Monday, November 8, 2021

Extinct Rhinoceros and Stegodons Used to Roam Kalinga Hundreds of Thousands of Years Ago

In 2018, an international research team composed of French, Filipino, Australian and Dutch scientists published a paper in the scientific journal Nature that cast doubt on the established timeline of ancient human activity in the Philippines. The paper explained in detail the findings of the team based on fossils and stone tools found in archaeological digs in the province of Kalinga.

Prior to the discovery of the fossilized remains and stone tools in Kalinga, the earliest evidence of human settlement in the country points at 67,000 years. The fossils found in Kalinga date back to 709,000 years ago. This means that the discovery pushes back the timeline by more than 600,00 years.

Unearthed at the archeological site in Kalinga were the fossilized remains of a now extinct species of rhinoceros (Rhinoceros philippinensis). The fossilized bones contain cut marks which means that the animal had been butchered by humans using sharp tools. Also found near the bones were more than 50 pieces of stone tools.

The sophisticated dating of the fossils show that ancient humans most definitely populated the region in Kalinga where the fossils were found. That they hunted, slaughtered and feasted on the rhinoceros. However, it's not known who these ancient humans were because human bones weren't found alongside or near the fossils.
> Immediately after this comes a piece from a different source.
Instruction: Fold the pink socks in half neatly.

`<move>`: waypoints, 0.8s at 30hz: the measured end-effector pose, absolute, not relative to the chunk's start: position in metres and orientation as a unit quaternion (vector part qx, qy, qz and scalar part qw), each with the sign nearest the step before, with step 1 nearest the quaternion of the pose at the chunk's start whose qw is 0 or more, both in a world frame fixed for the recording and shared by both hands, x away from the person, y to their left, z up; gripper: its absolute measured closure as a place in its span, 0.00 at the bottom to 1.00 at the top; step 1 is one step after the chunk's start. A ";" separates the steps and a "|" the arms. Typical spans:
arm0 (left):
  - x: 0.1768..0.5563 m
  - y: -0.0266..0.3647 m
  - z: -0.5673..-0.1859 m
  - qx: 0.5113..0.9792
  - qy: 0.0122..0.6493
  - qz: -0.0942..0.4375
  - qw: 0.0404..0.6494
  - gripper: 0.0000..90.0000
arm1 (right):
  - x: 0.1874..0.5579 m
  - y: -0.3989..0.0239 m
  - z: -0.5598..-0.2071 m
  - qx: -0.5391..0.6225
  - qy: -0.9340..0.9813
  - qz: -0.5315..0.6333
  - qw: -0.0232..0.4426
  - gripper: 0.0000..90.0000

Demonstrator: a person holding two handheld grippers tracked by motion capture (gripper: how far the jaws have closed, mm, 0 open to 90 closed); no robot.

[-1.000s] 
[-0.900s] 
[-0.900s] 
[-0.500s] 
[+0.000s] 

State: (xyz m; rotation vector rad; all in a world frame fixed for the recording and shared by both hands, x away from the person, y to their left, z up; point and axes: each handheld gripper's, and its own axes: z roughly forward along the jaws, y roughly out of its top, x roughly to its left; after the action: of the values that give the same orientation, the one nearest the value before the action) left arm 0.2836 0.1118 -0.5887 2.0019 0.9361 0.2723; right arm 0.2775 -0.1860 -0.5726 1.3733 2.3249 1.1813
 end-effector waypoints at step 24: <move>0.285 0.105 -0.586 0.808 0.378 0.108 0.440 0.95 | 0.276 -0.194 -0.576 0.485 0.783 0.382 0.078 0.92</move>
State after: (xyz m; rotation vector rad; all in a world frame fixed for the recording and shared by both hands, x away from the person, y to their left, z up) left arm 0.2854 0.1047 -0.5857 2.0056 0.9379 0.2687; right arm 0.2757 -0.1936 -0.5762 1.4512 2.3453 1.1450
So who butchered the ancient rhinoceros? It's not known but there's a likely suspect - the Homo erectus. Hundreds of fossils of the Homo erectus have been found in Indonesia. Indonesia is not too far off from the Philippines. So the theory that they've made it to the region that is now Kalinga makes good sense.

Also found in the Kalinga archeological digs are the remains of a stegodon. This is a prehistoric animal that existed from 11.6 million years ago up to the Pleistocene period (2.5 million to 11,700 years ago).
The fossils are on display at the National Museum of Natural History in Manila.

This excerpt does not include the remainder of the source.